RECORDED INFORMATION:
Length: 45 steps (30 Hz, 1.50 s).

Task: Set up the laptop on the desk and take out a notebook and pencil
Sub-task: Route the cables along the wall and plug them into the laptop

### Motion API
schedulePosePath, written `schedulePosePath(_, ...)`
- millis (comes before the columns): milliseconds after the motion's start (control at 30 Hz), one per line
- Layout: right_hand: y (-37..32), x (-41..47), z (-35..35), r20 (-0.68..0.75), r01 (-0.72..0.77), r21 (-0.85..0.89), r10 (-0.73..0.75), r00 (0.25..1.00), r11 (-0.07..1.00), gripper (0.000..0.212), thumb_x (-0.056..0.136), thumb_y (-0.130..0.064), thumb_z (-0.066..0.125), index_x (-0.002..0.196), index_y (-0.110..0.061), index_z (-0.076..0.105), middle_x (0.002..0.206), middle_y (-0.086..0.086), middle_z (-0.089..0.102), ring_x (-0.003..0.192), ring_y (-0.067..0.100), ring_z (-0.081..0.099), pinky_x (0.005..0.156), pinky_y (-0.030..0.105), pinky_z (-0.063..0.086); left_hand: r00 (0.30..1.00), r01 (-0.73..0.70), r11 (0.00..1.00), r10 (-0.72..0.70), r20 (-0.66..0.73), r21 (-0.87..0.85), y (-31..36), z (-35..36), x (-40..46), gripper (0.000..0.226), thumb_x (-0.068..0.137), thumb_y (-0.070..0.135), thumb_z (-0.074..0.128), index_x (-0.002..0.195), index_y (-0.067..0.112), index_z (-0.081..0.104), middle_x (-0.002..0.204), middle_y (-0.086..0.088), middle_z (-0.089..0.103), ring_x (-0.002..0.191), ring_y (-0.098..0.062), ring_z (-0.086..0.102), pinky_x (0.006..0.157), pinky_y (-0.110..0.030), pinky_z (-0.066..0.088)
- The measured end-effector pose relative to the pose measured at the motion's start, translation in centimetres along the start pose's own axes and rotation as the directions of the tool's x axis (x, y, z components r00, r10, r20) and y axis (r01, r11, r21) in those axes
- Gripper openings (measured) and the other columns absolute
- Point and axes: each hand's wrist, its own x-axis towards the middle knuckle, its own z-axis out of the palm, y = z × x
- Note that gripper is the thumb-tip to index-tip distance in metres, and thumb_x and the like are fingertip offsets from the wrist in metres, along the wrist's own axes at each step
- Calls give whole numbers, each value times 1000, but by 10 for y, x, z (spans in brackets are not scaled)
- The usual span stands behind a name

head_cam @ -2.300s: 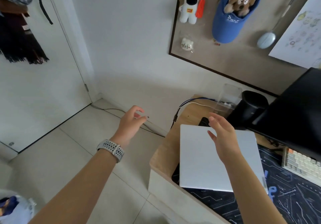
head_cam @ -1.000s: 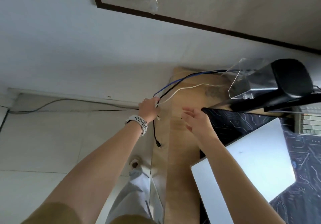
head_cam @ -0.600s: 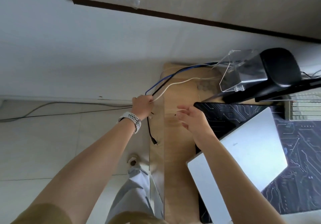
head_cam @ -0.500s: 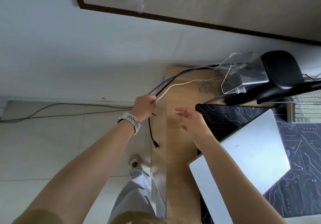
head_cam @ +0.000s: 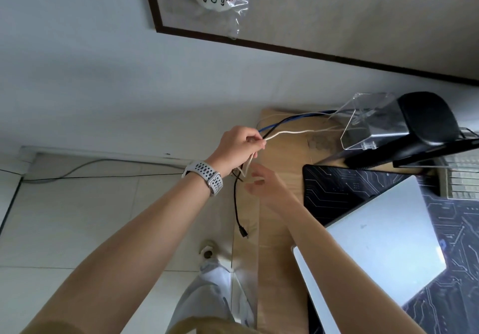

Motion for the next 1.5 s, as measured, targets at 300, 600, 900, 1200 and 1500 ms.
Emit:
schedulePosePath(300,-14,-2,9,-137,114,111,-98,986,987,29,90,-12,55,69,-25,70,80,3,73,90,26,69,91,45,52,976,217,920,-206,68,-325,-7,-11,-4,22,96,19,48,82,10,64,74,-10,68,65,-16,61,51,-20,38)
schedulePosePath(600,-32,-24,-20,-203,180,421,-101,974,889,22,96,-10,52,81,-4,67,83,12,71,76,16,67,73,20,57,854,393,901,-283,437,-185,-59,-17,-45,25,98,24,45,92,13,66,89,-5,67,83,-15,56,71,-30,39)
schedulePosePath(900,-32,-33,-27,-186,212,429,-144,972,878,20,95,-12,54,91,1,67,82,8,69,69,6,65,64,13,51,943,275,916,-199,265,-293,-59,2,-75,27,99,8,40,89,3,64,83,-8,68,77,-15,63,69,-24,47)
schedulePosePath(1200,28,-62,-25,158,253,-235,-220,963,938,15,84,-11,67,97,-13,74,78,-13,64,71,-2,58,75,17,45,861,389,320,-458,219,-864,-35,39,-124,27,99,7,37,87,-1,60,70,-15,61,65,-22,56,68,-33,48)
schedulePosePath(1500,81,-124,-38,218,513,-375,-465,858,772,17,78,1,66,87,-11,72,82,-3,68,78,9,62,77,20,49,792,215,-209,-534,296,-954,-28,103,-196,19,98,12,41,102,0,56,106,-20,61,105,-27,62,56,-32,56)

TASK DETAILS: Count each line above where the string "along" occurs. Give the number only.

TASK OUTPUT: 3